» **EXERCISE INSTRUCTIONS**
Would you copy all lines in the data that contain the word "Find"?

» **SUPPLIED ENTRIES**
━━━

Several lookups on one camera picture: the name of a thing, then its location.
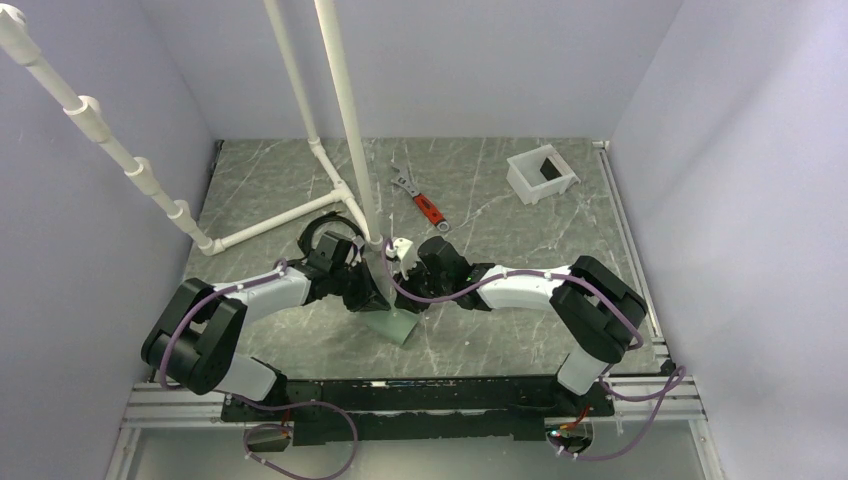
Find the green card holder wallet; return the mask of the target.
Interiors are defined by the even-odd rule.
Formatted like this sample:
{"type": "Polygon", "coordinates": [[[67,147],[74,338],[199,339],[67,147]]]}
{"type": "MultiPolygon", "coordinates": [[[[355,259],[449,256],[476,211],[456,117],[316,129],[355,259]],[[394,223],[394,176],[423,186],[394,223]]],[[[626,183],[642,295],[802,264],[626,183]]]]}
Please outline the green card holder wallet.
{"type": "Polygon", "coordinates": [[[371,308],[362,315],[370,330],[398,345],[407,341],[421,319],[420,313],[400,309],[391,304],[371,308]]]}

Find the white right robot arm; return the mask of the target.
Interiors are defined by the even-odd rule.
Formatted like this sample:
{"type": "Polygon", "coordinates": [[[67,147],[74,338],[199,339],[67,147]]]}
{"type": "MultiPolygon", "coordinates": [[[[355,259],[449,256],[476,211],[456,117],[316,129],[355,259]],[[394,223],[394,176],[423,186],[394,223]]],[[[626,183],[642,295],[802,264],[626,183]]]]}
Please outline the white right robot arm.
{"type": "Polygon", "coordinates": [[[384,266],[393,276],[396,306],[410,312],[452,302],[472,311],[556,314],[576,342],[550,391],[564,415],[585,407],[597,380],[644,343],[639,327],[648,313],[646,301],[591,256],[556,268],[517,269],[471,263],[441,236],[419,247],[394,238],[384,244],[384,266]]]}

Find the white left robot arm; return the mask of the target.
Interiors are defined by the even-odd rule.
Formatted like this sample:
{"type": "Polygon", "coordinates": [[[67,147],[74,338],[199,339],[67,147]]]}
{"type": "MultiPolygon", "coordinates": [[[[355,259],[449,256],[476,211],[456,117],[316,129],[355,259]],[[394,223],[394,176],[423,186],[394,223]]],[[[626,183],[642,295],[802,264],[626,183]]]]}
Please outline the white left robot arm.
{"type": "Polygon", "coordinates": [[[361,242],[327,231],[304,258],[279,260],[261,275],[220,284],[184,281],[144,340],[141,359],[159,371],[165,388],[228,393],[248,399],[261,419],[279,417],[288,402],[287,378],[238,354],[242,330],[252,321],[327,296],[341,298],[353,313],[389,310],[360,253],[361,242]]]}

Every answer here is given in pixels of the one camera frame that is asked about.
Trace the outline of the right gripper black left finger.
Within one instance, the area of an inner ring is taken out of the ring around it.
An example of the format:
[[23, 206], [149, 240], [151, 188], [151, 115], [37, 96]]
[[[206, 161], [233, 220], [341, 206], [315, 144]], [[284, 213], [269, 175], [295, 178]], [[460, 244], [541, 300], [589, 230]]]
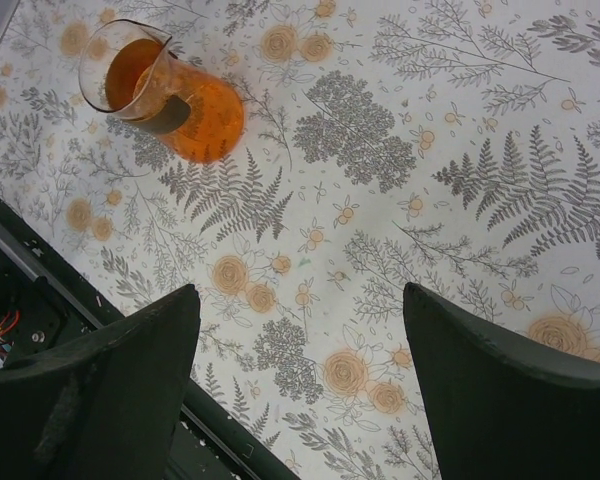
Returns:
[[0, 479], [160, 479], [200, 330], [187, 284], [0, 369]]

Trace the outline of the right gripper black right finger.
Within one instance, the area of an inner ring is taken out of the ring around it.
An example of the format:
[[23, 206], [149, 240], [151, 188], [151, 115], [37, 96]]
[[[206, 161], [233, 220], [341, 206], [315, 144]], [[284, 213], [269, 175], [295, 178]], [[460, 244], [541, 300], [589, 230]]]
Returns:
[[600, 363], [408, 283], [403, 318], [445, 479], [600, 479]]

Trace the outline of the orange glass carafe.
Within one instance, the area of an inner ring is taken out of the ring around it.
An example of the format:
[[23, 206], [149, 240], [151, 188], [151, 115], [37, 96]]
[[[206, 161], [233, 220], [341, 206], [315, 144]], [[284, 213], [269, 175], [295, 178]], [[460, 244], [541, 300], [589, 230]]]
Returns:
[[239, 143], [242, 100], [223, 79], [180, 60], [173, 37], [132, 20], [113, 20], [87, 41], [79, 87], [96, 111], [151, 135], [185, 160], [211, 163]]

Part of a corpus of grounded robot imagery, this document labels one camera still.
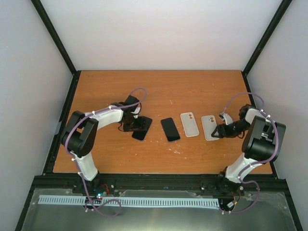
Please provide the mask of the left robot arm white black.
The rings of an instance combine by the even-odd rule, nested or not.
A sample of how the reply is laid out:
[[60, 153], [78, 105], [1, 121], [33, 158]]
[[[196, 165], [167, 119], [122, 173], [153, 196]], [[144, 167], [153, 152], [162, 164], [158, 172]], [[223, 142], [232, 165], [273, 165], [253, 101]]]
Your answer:
[[123, 132], [146, 134], [152, 119], [140, 116], [141, 108], [141, 101], [129, 95], [124, 102], [113, 103], [98, 111], [72, 113], [61, 134], [61, 144], [76, 162], [78, 173], [84, 178], [83, 188], [88, 193], [96, 193], [100, 188], [100, 181], [96, 179], [99, 171], [91, 154], [97, 131], [119, 123]]

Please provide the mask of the black smartphone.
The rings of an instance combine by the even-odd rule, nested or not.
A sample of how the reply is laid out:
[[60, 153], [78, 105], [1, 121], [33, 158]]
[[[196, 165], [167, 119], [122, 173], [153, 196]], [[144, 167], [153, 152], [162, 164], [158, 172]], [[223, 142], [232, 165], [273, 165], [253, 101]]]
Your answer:
[[180, 134], [177, 130], [173, 118], [169, 117], [162, 119], [161, 125], [168, 142], [174, 142], [180, 139]]

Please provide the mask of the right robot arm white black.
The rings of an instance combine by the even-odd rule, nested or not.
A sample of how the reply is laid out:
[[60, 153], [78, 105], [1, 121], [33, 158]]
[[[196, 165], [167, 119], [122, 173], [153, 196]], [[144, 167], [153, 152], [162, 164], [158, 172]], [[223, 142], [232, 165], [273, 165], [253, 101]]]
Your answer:
[[232, 121], [223, 113], [219, 116], [225, 122], [217, 125], [211, 132], [213, 138], [243, 139], [242, 154], [217, 176], [215, 189], [226, 195], [236, 192], [244, 178], [255, 168], [274, 162], [282, 146], [286, 125], [272, 122], [270, 116], [247, 104], [239, 110], [239, 120]]

━━━

» **EXPECTED ANSWER**
Find the green card holder wallet; return the mask of the target.
Find the white right robot arm; return the mask of the target.
Find the white left robot arm; return the mask of the target.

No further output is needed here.